Take every entry below and copy it out word for word.

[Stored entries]
---
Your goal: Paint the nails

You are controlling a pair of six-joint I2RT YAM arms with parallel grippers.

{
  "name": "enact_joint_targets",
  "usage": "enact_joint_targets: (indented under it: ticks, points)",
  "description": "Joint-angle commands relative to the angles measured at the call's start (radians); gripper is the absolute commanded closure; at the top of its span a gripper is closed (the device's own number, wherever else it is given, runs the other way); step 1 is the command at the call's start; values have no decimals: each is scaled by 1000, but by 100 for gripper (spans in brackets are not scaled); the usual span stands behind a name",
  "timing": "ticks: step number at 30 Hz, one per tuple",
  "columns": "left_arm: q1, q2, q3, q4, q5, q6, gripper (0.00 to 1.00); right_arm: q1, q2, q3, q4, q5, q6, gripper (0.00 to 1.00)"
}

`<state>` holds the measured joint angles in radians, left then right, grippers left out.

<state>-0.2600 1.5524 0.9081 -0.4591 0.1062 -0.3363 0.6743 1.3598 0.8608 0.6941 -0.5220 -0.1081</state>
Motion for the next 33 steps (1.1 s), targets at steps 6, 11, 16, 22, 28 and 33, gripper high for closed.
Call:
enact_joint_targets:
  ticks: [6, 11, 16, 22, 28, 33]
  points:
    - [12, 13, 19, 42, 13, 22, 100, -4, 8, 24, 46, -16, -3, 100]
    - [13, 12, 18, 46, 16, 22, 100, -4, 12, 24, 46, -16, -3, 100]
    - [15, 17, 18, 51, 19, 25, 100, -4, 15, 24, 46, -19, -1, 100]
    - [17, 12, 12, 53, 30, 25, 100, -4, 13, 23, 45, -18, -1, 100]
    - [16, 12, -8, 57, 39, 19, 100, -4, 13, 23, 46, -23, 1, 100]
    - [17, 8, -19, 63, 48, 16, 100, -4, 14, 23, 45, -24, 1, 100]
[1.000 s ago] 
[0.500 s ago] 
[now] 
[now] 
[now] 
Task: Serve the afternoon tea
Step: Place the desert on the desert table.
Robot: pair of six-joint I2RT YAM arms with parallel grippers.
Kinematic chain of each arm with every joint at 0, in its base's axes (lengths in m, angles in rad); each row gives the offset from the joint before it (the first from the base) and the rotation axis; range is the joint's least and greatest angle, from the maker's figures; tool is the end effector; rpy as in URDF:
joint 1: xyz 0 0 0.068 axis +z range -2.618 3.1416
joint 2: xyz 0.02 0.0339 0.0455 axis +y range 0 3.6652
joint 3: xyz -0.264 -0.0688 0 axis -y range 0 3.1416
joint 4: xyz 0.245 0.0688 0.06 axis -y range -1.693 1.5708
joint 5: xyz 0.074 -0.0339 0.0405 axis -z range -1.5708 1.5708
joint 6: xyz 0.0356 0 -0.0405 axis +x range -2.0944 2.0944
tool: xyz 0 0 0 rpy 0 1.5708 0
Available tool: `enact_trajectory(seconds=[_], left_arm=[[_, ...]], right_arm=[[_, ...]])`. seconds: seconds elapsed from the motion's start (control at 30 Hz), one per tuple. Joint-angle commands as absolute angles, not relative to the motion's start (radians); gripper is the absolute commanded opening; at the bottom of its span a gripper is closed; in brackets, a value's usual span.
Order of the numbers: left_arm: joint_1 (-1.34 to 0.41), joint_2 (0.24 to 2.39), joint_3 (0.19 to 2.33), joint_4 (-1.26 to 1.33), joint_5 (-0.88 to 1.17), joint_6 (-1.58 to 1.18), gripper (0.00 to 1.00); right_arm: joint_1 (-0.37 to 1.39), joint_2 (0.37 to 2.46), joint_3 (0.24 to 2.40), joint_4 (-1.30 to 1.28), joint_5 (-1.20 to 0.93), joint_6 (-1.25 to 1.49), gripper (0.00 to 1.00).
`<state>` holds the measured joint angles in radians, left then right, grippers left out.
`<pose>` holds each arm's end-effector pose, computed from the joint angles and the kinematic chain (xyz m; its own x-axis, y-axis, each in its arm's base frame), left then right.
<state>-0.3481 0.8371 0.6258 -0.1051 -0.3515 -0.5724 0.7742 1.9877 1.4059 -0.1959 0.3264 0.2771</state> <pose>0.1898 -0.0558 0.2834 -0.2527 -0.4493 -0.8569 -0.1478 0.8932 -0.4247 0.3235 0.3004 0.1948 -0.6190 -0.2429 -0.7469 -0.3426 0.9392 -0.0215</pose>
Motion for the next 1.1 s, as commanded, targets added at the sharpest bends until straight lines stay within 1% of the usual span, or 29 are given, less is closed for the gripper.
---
▶ Written answer
Your goal: Paint the nails

You are controlling a pair of six-joint I2RT YAM arms with parallel grippers.

{
  "name": "enact_joint_targets",
  "usage": "enact_joint_targets: (indented under it: ticks, points)",
  "description": "Joint-angle commands relative to the angles measured at the call's start (radians); gripper is the absolute commanded closure; at the top of its span a gripper is closed (the device's own number, wherever else it is given, runs the other way); step 1 is the command at the call's start; values have no decimals: each is scaled by 1000, but by 100 for gripper (spans in brackets are not scaled); the usual span stands behind a name",
  "timing": "ticks: step number at 30 Hz, one per tuple",
  "columns": "left_arm: q1, q2, q3, q4, q5, q6, gripper (0.00 to 1.00); right_arm: q1, q2, q3, q4, q5, q6, gripper (0.00 to 1.00)"
}

`<state>` holds the measured joint angles in radians, left then right, grippers left out.

<state>-0.2600 1.5524 0.9081 -0.4591 0.1062 -0.3363 0.6743 1.3598 0.8608 0.6941 -0.5220 -0.1081</state>
Motion for the next 33 steps (1.1 s), targets at steps 6, 11, 16, 22, 28 and 33, gripper high for closed.
Call:
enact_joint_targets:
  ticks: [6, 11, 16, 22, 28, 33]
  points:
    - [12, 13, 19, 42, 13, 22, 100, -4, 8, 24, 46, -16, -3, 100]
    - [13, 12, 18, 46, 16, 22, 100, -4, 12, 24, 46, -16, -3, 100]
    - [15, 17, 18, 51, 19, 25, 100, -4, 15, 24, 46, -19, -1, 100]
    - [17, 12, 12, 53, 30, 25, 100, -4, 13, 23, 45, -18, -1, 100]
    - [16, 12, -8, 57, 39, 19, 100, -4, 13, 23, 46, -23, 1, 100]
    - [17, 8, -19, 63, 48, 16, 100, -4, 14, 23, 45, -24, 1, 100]
[1.000 s ago] 
[0.500 s ago] 
[now] 
[now] 
[now] 
Task: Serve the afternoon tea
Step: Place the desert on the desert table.
Robot: pair of six-joint I2RT YAM arms with parallel grippers.
Kinematic chain of each arm with every joint at 0, in its base's axes (lengths in m, angles in rad); each row gives the offset from the joint before it (the first from the base) and the rotation axis; range is the joint's least and greatest angle, from the maker's figures; tool is the end effector; rpy as in URDF:
joint 1: xyz 0 0 0.068 axis +z range -2.618 3.1416
joint 2: xyz 0.02 0.0339 0.0455 axis +y range 0 3.6652
joint 3: xyz -0.264 -0.0688 0 axis -y range 0 3.1416
joint 4: xyz 0.245 0.0688 0.06 axis -y range -1.693 1.5708
joint 5: xyz 0.074 -0.0339 0.0405 axis -z range -1.5708 1.5708
joint 6: xyz 0.0356 0 -0.0405 axis +x range -2.0944 2.0944
tool: xyz 0 0 0 rpy 0 1.5708 0
Available tool: `enact_trajectory(seconds=[_], left_arm=[[_, ...]], right_arm=[[_, ...]])`. seconds: seconds elapsed from the motion's start (control at 30 Hz), one per tuple. Joint-angle commands as absolute angles, not relative to the motion's start (radians); gripper is the absolute commanded opening; at the bottom of its span a gripper is closed; in brackets, a value's usual span.
Order of the numbers: left_arm: joint_1 (-1.34 to 0.41), joint_2 (0.24 to 2.39), joint_3 (0.19 to 2.33), joint_4 (-1.26 to 1.33), joint_5 (-0.88 to 1.17), joint_6 (-1.58 to 1.18), gripper (0.00 to 1.00); right_arm: joint_1 (-0.37 to 1.39), joint_2 (0.37 to 2.46), joint_3 (0.24 to 2.40), joint_4 (-1.30 to 1.28), joint_5 (-1.20 to 0.93), joint_6 (-1.25 to 1.49), gripper (0.00 to 1.00).
`<state>` holds the measured joint angles in radians, left then right, grippers left out.
`<pose>` holds each arm's end-effector pose, computed from the joint angles and the kinematic chain (xyz m; its own x-axis, y-axis, each in its arm's base frame), left then right.
<state>-0.3481 0.8371 0.6258 -0.1051 -0.3515 -0.5724 0.7742 1.9877 1.4059 -0.1959 0.3264 0.2771</state> <pose>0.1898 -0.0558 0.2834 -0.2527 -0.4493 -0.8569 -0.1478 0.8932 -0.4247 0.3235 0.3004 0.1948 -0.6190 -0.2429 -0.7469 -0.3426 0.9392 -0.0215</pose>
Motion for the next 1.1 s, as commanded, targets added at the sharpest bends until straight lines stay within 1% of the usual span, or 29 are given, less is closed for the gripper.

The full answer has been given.